Top 5 Reasons to Invest in Global Markets
The private investment landscape is changing amidst globalization and technology innovations, each disrupting sectors across the capital markets. Alongside the vast investment opportunities resulting from these developments, expanded growth in emerging markets1 is causing investors to look beyond U.S. borders.
1. Global opportunities and assets are expected to grow significantly.
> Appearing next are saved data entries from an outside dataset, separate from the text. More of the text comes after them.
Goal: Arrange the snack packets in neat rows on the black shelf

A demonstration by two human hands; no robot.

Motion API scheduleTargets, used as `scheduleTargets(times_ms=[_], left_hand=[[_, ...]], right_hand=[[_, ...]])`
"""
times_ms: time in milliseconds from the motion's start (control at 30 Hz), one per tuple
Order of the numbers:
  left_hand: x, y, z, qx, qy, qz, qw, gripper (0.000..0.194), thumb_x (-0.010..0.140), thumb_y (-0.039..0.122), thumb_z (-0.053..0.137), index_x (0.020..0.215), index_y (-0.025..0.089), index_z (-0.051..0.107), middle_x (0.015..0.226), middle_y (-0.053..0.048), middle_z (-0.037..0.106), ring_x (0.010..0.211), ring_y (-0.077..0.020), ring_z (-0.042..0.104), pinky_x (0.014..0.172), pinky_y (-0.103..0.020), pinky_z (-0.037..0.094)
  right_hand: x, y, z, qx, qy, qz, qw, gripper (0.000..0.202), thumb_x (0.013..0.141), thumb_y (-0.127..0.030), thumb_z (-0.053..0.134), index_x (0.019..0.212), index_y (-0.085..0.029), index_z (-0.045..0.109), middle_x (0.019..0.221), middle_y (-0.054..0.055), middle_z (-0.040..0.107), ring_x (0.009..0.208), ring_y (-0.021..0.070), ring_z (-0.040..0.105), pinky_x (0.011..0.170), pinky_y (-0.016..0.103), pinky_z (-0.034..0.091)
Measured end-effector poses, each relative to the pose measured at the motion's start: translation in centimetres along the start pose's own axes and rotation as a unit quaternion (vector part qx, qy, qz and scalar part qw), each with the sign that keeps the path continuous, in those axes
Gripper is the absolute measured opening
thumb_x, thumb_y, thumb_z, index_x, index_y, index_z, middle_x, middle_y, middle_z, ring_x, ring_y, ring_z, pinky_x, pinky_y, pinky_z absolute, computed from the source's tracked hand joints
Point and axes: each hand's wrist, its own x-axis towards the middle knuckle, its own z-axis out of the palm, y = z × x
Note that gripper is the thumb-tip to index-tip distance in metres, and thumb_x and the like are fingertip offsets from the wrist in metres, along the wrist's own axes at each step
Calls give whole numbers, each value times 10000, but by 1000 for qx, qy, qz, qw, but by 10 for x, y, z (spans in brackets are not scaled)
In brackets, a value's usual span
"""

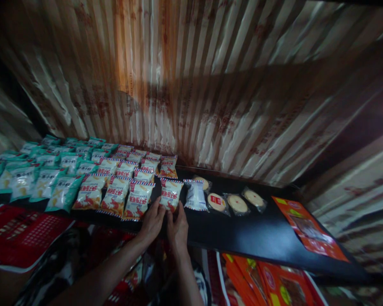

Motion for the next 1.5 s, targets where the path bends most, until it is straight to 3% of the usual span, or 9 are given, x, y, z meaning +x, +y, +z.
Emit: scheduleTargets(times_ms=[367, 500, 933, 1133, 1367, 1500], left_hand=[[20, 10, 3, 15, -11, 9, 1000, 539, 880, 276, 306, 1363, 37, 307, 1441, -165, 333, 1343, -185, 292, 1110, -300, 213], [30, 8, 7, 16, -1, 11, 1000, 527, 875, 302, 317, 1340, 56, 348, 1446, -163, 324, 1346, -196, 284, 1119, -312, 196], [56, 10, 14, 53, 38, 55, 996, 524, 864, 284, 284, 1328, 51, 359, 1380, -169, 411, 1289, -204, 363, 1083, -318, 259], [62, 14, 14, 65, 52, 43, 996, 488, 861, 259, 301, 1307, 84, 399, 1375, -151, 430, 1297, -218, 360, 1091, -338, 251], [75, 17, 16, 59, 74, 49, 994, 479, 866, 234, 326, 1336, 145, 362, 1318, -124, 504, 1195, -208, 487, 1016, -318, 365], [81, 15, 18, 41, 73, 58, 995, 485, 876, 244, 317, 1352, 149, 340, 1346, -127, 475, 1192, -209, 494, 998, -309, 385]], right_hand=[[22, 10, 18, -30, 28, -38, 998, 601, 795, -400, 419, 1287, -55, 452, 1147, 198, 611, 1021, 273, 603, 851, 409, 476], [31, 10, 22, -28, 34, -51, 998, 571, 802, -372, 423, 1301, -96, 442, 1159, 173, 612, 1014, 263, 607, 852, 403, 476], [53, 11, 33, 11, 13, -63, 998, 576, 811, -326, 448, 1347, -124, 390, 1082, 132, 650, 968, 239, 615, 857, 396, 477], [65, 17, 39, 8, 26, -77, 997, 571, 799, -330, 460, 1328, -119, 423, 1077, 132, 651, 970, 241, 608, 862, 392, 473], [76, 9, 44, 4, 15, -62, 998, 585, 802, -366, 436, 1324, -103, 429, 1084, 147, 638, 961, 240, 603, 850, 384, 472], [80, 8, 48, -2, 18, -52, 999, 597, 804, -383, 420, 1316, -76, 435, 1085, 175, 628, 947, 253, 600, 836, 406, 471]])
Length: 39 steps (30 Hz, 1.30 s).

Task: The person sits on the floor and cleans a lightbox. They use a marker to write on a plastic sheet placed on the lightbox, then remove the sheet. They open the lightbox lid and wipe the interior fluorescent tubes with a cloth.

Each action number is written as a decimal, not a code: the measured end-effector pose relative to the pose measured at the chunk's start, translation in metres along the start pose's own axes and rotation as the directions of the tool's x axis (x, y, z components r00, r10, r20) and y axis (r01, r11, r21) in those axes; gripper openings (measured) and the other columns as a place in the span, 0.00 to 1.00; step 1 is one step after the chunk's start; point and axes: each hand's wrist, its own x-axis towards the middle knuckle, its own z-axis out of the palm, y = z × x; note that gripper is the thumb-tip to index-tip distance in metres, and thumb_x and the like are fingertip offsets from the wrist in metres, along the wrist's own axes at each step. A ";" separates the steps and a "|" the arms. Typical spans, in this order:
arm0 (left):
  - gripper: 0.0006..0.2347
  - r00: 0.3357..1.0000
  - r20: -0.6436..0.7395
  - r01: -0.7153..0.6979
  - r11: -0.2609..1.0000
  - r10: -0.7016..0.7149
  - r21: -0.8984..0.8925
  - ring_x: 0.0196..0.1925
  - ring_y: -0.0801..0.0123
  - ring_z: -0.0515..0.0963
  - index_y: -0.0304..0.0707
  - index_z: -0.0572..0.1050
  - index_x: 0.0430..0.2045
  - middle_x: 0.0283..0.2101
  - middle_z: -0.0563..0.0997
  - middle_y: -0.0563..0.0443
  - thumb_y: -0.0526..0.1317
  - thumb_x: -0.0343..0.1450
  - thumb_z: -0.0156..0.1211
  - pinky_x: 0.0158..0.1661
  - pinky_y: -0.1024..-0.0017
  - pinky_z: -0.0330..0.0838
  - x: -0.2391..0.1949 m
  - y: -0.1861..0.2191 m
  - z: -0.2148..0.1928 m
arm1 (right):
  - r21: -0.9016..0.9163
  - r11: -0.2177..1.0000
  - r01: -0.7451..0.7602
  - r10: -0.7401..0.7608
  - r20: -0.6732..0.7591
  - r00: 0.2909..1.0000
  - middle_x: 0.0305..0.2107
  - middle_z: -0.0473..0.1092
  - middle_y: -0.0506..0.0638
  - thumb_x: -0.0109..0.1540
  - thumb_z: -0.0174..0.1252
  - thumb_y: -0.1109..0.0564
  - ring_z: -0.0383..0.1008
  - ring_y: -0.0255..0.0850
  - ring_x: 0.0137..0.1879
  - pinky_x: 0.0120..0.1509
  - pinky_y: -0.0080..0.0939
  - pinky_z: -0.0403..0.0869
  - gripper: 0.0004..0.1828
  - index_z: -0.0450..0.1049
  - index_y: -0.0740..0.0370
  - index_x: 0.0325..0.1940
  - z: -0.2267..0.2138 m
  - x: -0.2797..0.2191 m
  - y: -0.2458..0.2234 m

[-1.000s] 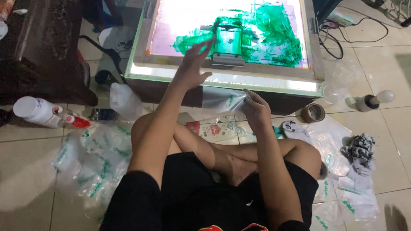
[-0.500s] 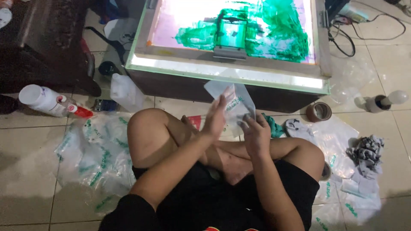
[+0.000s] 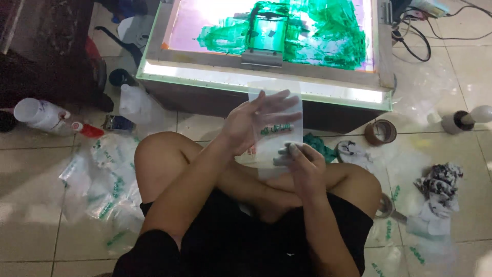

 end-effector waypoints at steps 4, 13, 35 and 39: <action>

Given the long-term nature of private investments, it is important to have a perspective on forward-looking opportunity expectations. A recent Preqin survey of fund managers delved into investor expectations resulting in two main takeaways. First, the survey noted assets will grow significantly: AUM is expected to grow to $14 trillion by 2023 (+59% vs. 2017). Second, the number of players will grow significantly: by 2023, 34,000 fund management firms are anticipated (+21% vs. 2018).2 In the survey, investor expectations will shift to more global opportunity sets. The best opportunity set currently is concentrated in developed markets, with 61% of fund managers allocating to the U.S.
2. Investment opportunities stretch across six primary sectors.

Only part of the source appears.